• [Problem statement]
Scan the records below for the line containing "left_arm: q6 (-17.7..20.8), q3" and the line containing "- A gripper". Copy both, plus every line between, exactly.

● ● ●

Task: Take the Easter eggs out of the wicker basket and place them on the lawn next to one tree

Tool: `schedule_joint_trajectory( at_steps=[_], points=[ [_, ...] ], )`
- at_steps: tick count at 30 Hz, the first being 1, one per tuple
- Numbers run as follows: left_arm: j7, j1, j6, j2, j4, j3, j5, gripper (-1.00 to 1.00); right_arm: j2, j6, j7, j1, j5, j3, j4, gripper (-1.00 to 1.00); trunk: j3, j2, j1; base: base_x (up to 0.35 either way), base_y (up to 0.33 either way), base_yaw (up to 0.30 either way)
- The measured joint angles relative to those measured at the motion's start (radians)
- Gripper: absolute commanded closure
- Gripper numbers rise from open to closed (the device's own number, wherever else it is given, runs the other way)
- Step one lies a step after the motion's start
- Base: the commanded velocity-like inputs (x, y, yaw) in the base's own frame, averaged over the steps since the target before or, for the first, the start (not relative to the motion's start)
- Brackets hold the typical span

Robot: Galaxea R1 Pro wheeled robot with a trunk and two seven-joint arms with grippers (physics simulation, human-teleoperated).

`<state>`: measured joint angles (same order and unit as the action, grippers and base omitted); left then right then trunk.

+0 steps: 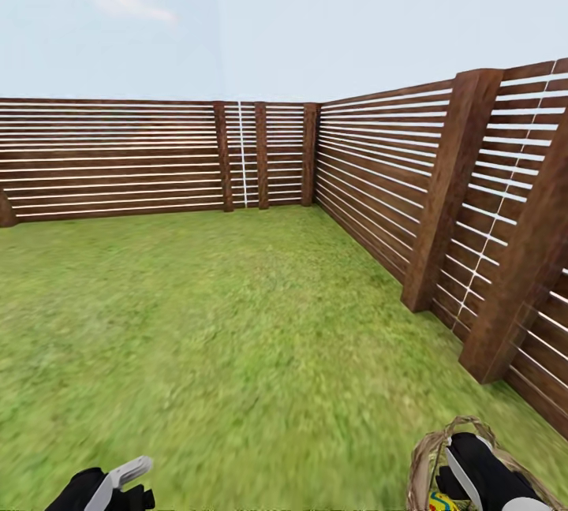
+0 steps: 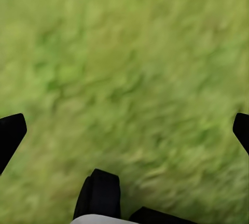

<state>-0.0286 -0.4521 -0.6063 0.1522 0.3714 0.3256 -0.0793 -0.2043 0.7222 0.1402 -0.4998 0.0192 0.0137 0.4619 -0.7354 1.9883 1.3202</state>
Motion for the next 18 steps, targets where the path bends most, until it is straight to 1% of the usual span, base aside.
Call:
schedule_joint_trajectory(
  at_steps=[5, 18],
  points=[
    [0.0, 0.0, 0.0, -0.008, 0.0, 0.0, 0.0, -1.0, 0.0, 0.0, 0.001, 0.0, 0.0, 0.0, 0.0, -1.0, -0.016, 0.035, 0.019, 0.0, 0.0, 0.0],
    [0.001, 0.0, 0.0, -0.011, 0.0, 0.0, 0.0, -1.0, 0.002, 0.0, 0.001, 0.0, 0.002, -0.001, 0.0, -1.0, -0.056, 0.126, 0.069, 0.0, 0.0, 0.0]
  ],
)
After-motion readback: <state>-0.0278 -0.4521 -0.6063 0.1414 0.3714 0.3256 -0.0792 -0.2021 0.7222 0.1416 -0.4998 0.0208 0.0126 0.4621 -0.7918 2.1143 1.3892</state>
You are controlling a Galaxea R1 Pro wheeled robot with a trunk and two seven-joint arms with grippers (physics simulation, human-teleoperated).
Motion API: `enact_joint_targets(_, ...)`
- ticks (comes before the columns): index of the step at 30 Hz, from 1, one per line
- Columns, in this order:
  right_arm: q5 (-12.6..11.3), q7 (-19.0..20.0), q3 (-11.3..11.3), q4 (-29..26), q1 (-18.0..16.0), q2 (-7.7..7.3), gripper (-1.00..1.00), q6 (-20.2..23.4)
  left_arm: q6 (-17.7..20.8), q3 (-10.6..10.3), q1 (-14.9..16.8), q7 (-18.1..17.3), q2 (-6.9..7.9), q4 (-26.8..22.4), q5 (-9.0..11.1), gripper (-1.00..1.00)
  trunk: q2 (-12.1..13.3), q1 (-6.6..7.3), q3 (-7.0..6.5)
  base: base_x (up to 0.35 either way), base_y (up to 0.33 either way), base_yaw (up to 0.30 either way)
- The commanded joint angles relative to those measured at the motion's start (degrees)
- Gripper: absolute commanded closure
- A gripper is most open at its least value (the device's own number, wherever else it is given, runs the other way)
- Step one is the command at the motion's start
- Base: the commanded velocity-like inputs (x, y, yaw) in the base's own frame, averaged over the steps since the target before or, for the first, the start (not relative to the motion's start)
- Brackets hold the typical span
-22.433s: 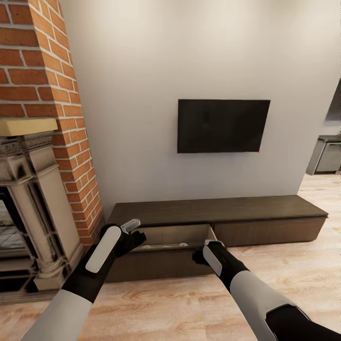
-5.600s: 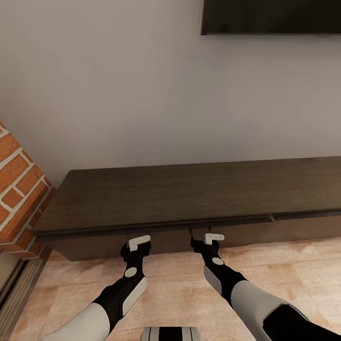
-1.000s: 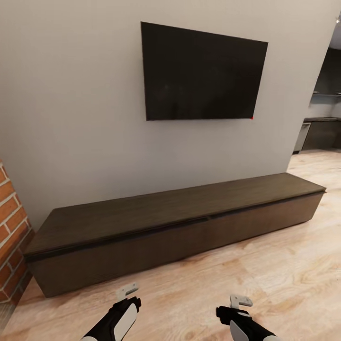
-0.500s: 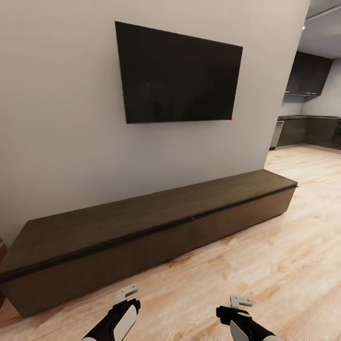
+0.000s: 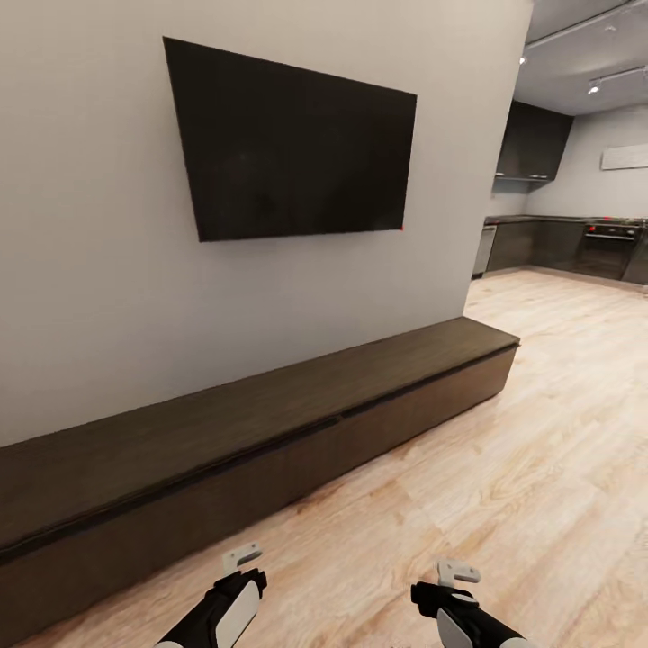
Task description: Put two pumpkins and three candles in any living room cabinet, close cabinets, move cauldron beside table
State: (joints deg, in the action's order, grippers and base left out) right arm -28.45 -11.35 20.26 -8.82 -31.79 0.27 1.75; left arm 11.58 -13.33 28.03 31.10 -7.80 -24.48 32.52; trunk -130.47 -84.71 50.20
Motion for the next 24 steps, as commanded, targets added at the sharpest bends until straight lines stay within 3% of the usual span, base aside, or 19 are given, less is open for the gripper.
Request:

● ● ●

• [Answer to this exercise]
  left_arm: q6 (-17.7..20.8), q3 (-10.6..10.3), q1 (-14.9..16.8), q7 (-18.1..17.3), q2 (-6.9..7.9), q4 (-26.8..22.4), q5 (-9.0..11.1), gripper (-1.00..1.00)
  trunk: q2 (-12.1..13.3), q1 (-6.6..7.3), q3 (-7.0..6.5)
  base: base_x (up to 0.35 either way), base_y (up to 0.33 either way), base_yaw (up to 0.30 either way)
- The commanded joint angles relative to those measured at the motion's start (degrees)
- Gripper: absolute commanded closure
- A gripper is most open at its least value (the device's own number, wherever else it is given, runs the other way)

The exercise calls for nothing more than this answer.